Stochastic Geometry and Random Graphs

WS 2023/24

General Information

Vorlesung:

Monday 12:00-14:00 Uhr

Thursday 12:00-14:00 Uhr

Dozent:  Jun.-Prof. Dr. Anna Gusakova
Assistenz:  Mathias in Wolde-Lübke
KommVV: Eintrag der Vorlesung im kommentierten Vorlesungsverzeichnis
Eintrag der Übungen im kommentierten Vorlesungsverzeichnis
Inhalt:

This lecture course is devoted to the study of random geometrical objects and structures. Among the most prominent models are random polytopes, random tessellations, particle processes and random graphs. All of these models play an important role in numerous applied problems from natural science and computer science and their study is a modern and actively developing area of probability theory called Sctochastic Geometry and Random Graphs.

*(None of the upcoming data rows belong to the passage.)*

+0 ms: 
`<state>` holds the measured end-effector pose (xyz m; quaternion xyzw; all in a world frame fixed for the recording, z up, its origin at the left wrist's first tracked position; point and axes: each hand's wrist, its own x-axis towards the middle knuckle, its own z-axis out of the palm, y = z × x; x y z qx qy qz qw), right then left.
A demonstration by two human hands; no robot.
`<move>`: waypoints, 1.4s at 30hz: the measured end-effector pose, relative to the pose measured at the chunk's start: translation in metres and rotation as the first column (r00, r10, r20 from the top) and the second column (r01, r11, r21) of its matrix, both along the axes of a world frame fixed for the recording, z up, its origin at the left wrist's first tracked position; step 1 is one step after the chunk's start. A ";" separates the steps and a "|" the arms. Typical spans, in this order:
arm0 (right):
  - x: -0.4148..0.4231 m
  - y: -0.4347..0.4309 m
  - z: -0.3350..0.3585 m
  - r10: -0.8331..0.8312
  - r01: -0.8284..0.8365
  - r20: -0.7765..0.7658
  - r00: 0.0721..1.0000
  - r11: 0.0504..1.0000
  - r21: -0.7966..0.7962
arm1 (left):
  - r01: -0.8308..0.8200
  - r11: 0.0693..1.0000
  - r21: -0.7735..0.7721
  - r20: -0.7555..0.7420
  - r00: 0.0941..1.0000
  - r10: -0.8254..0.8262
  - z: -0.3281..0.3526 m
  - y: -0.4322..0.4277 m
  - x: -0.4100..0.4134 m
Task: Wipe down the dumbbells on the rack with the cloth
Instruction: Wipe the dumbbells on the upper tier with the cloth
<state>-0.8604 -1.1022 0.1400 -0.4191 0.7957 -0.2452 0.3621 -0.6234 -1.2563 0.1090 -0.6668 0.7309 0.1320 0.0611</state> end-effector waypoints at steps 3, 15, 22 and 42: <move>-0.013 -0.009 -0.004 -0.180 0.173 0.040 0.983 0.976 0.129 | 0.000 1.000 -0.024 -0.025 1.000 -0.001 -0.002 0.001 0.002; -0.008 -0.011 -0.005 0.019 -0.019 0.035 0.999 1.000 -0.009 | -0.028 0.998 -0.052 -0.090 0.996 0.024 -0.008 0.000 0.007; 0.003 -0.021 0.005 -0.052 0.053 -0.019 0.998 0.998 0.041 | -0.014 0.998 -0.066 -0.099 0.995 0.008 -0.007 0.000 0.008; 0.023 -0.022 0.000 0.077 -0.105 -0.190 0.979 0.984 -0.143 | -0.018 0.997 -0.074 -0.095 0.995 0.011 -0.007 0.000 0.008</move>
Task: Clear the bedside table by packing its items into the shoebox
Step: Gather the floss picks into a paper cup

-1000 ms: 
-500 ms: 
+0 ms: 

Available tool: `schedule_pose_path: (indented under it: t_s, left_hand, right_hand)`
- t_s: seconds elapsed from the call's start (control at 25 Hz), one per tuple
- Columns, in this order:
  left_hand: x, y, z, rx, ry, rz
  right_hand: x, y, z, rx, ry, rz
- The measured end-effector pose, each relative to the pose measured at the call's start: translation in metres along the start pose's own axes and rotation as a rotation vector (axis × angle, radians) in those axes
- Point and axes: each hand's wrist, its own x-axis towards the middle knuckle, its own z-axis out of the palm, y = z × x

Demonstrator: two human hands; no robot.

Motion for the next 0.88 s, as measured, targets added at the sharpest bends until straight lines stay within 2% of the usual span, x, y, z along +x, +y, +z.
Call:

In the first part of the lecture course we will get to know some basics concepts of Stochastic and Integral Geometry. In particular we will define such objects as a random closed set, a Poisson point process and a particle process. Later we will consider a few classical models like a random tessellation, which is a random tilling of the space by convex polytopes, and the Boolean model, which is a union of random balls. Some typical questions would be: How does the "typical" polytope of random tessellation look like? Which proportion of space is occupied by the balls of Boolean model in average? In the second part we will get to know a few random graph models, including random geometric graph, Erdös-Renyi graph and preferential attachment model.

The preknowledege in Measure Theory are highly recommended, the preknowledege in Probability Theory are necessary.

Learnweb: Please sign into the learnweb. If you are not yet registered to the learnweb, you can still join the course as a guest with the passwort StochGeoGuest.
Übungen: The exercise sheets will be uploaded to the learnweb. The exercise classes take place on Wednesdays at 10 am in a room.